Samples, both spoken ones or taken from other pacific sources, return throughout the whole album, yet from sonic point of listen, things change with the first ‘real’ track, The Root Of Extinction. Like a pyroclastic outburst, Plaguebreeder’s malicious uproar truly devastates. A huge layer of technical and melodic strings, thunderous drum-blasts, and ingenious post-apocalyptic synth orchestrations are molten like a meltdown into one devastating sonic attack. But in some way, these brutal noises are performed with a magic finesse. The band knows to put a lot of variation into their Musi(c)k. even though this piece last for ‘just’ 3:36 minutes, it seems like a huge adventure. There are a couple of subtle breaks and changes in tempo, yet also the combination of mostly ultra-deep, guttural grunts and some icy blackish screams in a well-balanced equilibrium somehow adds that monumental feeling of adventuresome yet impending doom. Fire!

A cool element is that the material varies as well in between the tracks. I Believe In Misanthropy, for example, is much more down-earthed, although it does not lose to aggression or heaviness. This thrashing piece has a pounding rhythm, the blackened vocals are more represented, and the keyboards cover the whole into that subtle, yet at the same time grotesque, touch of asphyxiating nebula.

Children Of War opens with a short sample of sweet sounds of universal peace, before continuing with the full-force mixture of bombast and sharpness. The main guitar riffing maintains that melodious approach, which is quite satisfying in combination with the pounding and blasting intensity of the rhythm section. Here too, Plaguebreeder show their ability to introduce subtle variations in tempo and structure. And the orchestral keyboard passages make the whole experience almost ‘beautiful’.

The last piece, which clocks almost ten minutes, is like the summary of Annihilation’s previous laments. The Arrival Of Fire aggregates devastating drum patterns, death-heralding grunts and grim screams, mesmerizing synth lines, versatile guitar riffs, and so much more. There is a lot to experience, when harsh eruptions interact with decelerated moments, when apocalyptic passages get interrupted by cinematic symphonies of biblical proportions (the doomsday ones, evidently).

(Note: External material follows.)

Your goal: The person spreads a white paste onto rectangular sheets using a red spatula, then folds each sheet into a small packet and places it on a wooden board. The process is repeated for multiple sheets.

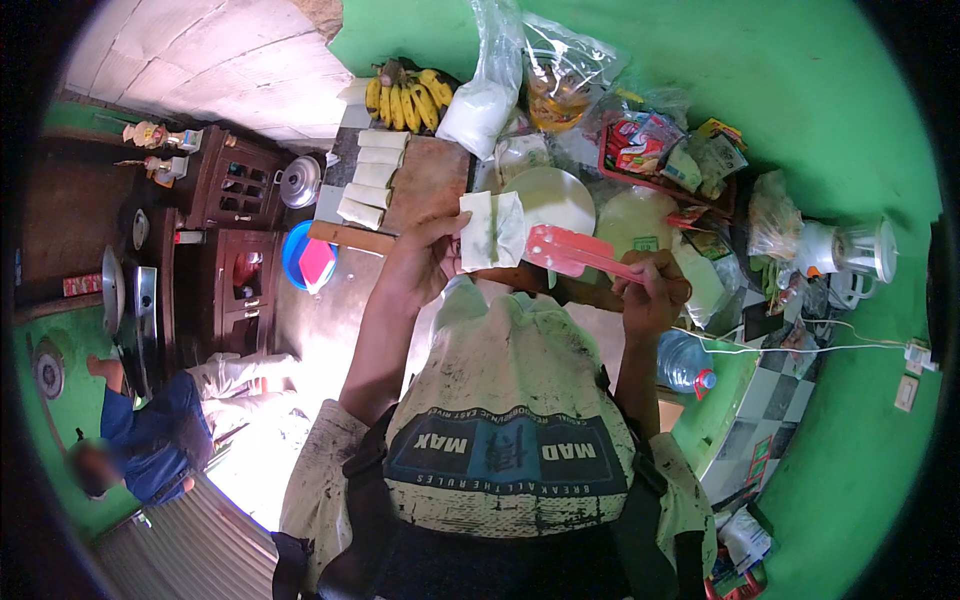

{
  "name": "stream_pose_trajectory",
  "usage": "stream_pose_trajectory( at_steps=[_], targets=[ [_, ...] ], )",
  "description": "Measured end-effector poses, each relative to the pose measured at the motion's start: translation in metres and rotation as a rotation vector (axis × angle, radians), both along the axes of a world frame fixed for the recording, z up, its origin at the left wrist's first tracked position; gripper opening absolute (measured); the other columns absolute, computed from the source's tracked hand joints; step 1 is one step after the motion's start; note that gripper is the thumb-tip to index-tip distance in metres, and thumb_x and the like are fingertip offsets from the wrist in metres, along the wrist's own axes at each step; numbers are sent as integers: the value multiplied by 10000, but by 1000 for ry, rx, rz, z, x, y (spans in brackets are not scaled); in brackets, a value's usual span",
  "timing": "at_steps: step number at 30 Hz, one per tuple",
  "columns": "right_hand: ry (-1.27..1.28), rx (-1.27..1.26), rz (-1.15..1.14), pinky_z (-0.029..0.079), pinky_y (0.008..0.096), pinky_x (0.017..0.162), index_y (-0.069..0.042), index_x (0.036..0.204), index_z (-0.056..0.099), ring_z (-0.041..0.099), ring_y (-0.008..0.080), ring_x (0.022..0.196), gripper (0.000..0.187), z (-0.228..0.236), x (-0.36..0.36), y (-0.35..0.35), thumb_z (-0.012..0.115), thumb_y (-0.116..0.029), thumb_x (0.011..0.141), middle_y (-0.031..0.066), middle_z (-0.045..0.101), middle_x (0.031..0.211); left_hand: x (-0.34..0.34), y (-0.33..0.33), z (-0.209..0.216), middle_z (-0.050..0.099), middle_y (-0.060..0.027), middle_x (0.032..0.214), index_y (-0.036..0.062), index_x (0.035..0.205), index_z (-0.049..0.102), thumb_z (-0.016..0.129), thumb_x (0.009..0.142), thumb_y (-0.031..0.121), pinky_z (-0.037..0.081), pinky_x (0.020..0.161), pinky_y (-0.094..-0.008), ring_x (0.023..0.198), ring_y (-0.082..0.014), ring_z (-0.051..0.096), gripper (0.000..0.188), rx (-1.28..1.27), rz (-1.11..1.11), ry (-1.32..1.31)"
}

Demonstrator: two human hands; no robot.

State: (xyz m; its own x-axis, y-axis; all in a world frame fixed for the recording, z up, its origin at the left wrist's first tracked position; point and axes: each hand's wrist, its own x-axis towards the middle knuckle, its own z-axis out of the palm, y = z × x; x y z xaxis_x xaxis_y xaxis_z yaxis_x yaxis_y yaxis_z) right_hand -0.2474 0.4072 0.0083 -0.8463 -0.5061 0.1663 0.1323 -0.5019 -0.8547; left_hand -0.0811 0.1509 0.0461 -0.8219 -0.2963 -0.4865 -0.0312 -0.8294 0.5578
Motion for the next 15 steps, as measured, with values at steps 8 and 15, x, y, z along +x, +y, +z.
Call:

The sound quality is of high quality. This twenty-three minutes recording rumbles and thunders, like an atomic detonation, but somehow it does not sound messy at all. The mix of all instruments is well-balanced; not one single instrument or voice is inferior to the whole concept. The whole performing section gets canalised into that huge story of earthy catastrophe and divine misanthropy. Yet at the same time, you have the necessary rough-edged production too, lacking of any form of fake decency (read: surgically clean chastity).